▸ Directions for this task
Go through the entries below, tally each line that has the word "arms", and give only the total.

Entries taken from a collection

####################

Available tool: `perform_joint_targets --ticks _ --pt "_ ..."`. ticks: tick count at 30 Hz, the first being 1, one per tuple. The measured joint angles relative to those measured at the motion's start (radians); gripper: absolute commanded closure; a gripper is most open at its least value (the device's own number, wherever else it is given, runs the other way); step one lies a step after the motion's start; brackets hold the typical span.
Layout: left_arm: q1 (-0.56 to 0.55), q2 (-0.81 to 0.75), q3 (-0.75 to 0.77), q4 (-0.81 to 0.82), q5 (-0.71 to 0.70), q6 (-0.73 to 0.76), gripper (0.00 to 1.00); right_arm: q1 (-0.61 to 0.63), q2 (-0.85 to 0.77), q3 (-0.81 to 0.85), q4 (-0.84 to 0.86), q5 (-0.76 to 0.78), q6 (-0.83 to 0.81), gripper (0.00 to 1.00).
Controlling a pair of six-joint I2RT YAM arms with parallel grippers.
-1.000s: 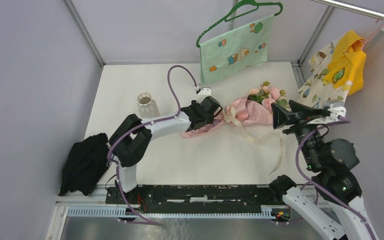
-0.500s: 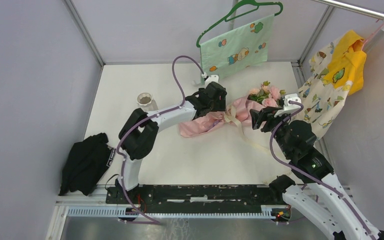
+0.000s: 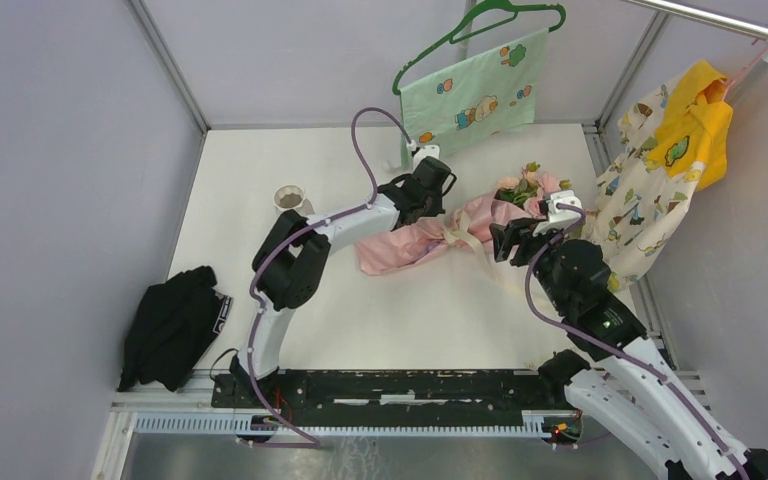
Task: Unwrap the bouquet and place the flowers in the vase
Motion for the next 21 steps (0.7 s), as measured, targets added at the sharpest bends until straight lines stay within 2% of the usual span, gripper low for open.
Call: perform_joint_targets --ticks 8,15,16,18,21 --pt "0.004 -0.099 0.092 -0.059 -0.151 0.024 0.96 0.0 0.053 -0.124 0.083 -0.079 0.022 0.32" --pt "0.014 -0.235 0.163 -0.048 -0.334 0.079 0.93 0.0 0.22 -0.243 0.18 -0.175 0.053 0.33" --pt "0.016 -0.248 0.166 -0.044 -0.359 0.087 0.9 0.0 0.244 -0.252 0.193 -0.183 0.055 0.33" --pt "0.019 -0.262 0.175 -0.037 -0.404 0.1 0.79 0.0 0.296 -0.264 0.223 -0.193 0.056 0.33" --pt "0.026 -0.263 0.19 -0.034 -0.468 0.123 0.51 0.0 0.388 -0.266 0.281 -0.2 0.056 0.35"
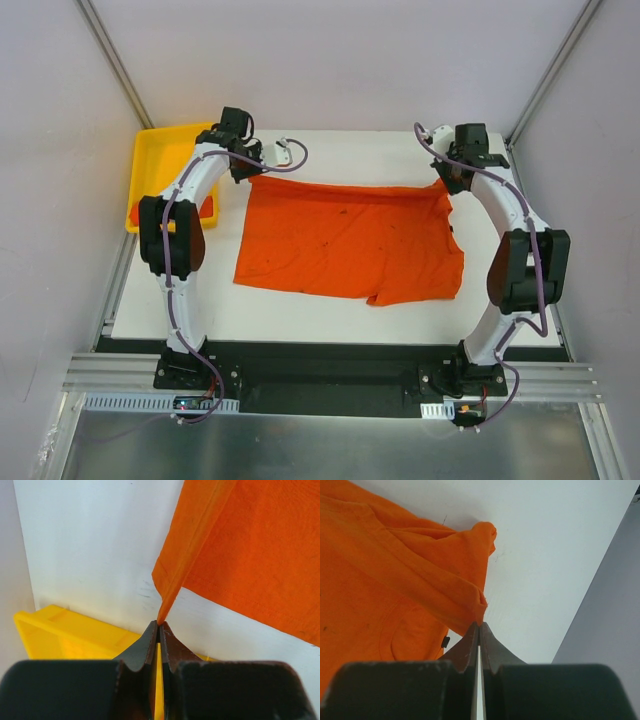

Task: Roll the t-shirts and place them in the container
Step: Move the T-shirt to the center of the board.

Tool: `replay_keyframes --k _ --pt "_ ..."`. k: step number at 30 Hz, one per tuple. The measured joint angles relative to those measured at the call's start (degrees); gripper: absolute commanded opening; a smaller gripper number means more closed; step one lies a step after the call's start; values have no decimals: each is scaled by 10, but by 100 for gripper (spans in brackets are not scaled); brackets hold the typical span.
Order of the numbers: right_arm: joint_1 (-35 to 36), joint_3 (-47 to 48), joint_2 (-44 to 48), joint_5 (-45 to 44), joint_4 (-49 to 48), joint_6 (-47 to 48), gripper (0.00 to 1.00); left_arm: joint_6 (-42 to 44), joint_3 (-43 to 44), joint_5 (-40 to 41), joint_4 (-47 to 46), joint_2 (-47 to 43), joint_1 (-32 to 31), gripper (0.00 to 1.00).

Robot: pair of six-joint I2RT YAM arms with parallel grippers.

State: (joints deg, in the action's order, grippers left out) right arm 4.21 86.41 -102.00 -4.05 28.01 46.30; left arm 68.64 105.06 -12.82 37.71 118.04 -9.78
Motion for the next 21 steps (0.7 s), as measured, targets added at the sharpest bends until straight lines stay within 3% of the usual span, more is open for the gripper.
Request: replay_keyframes --k 12,21 --pt "-1 7 7 -16 3 -10 1 -2 -2 1 -9 -1 0 0" --pt "-3 -19 34 -13 17 -21 1 58 -87 11 -30 -55 -4 0"
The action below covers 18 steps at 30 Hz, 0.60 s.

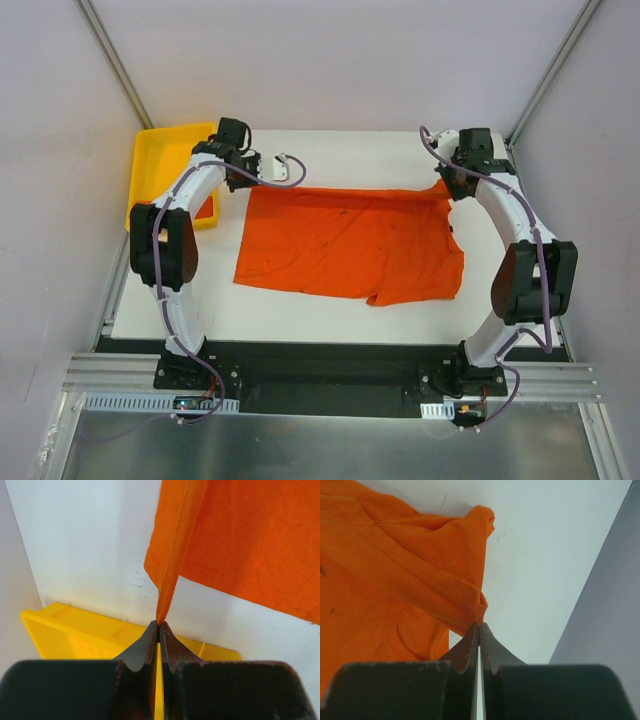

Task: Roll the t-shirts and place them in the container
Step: Move the T-shirt to the center of the board.

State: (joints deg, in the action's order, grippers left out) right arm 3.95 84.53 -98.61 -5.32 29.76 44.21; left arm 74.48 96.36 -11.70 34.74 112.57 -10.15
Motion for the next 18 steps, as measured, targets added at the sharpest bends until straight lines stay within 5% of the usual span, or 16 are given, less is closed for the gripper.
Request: replay_keyframes --k 18 --pt "23 -186 118 16 44 -22 1 48 -179 15 -31 -61 -23 0"
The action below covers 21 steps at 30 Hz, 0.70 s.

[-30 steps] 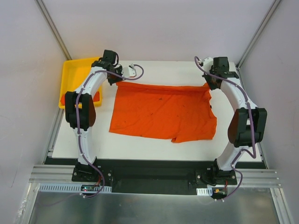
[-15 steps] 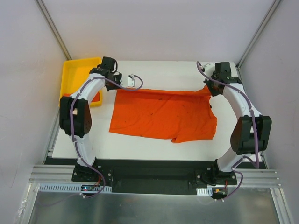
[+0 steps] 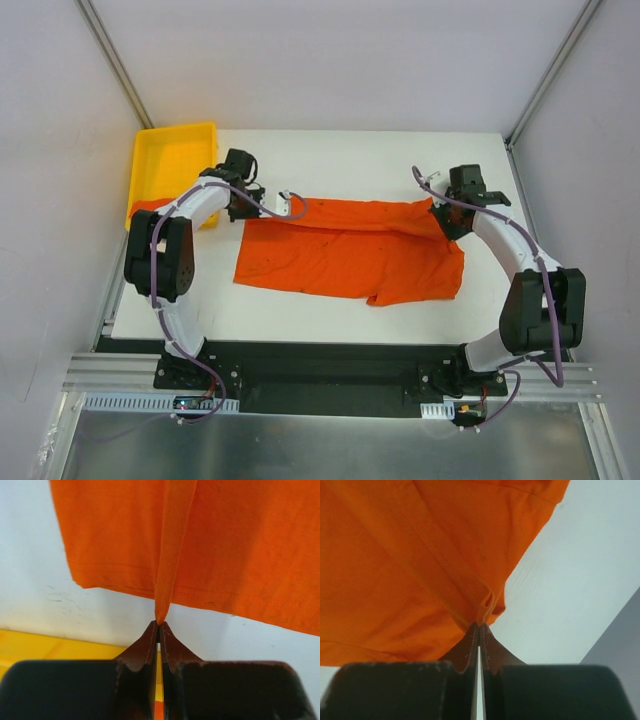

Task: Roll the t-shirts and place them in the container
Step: Move the T-shirt to the center of the board.

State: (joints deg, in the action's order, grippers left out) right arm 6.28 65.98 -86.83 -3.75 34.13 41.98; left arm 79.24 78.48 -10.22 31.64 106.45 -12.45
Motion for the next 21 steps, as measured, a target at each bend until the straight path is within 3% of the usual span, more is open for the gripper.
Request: replay_keyframes --k 16,21 --pt "11 -40 32 7 13 -8 1 39 -49 19 -47 -51 0 0" --pt "11 -44 32 15 13 -8 1 78 -110 34 -64 -80 0 0"
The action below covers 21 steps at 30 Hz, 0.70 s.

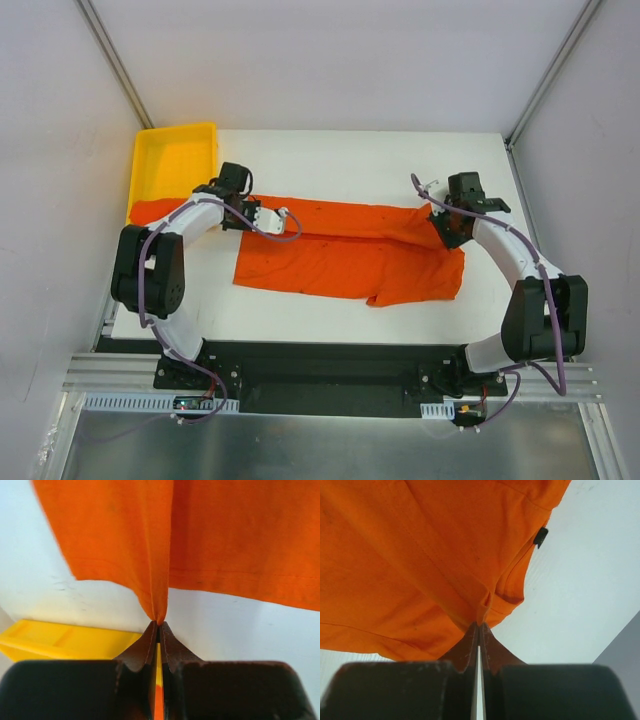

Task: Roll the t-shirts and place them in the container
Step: Move the T-shirt to the center of the board.

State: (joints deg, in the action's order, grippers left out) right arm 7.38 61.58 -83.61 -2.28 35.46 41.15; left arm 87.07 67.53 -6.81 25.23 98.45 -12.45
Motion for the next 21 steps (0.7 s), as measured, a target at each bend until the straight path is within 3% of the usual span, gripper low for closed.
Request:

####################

▸ Output for this exercise
2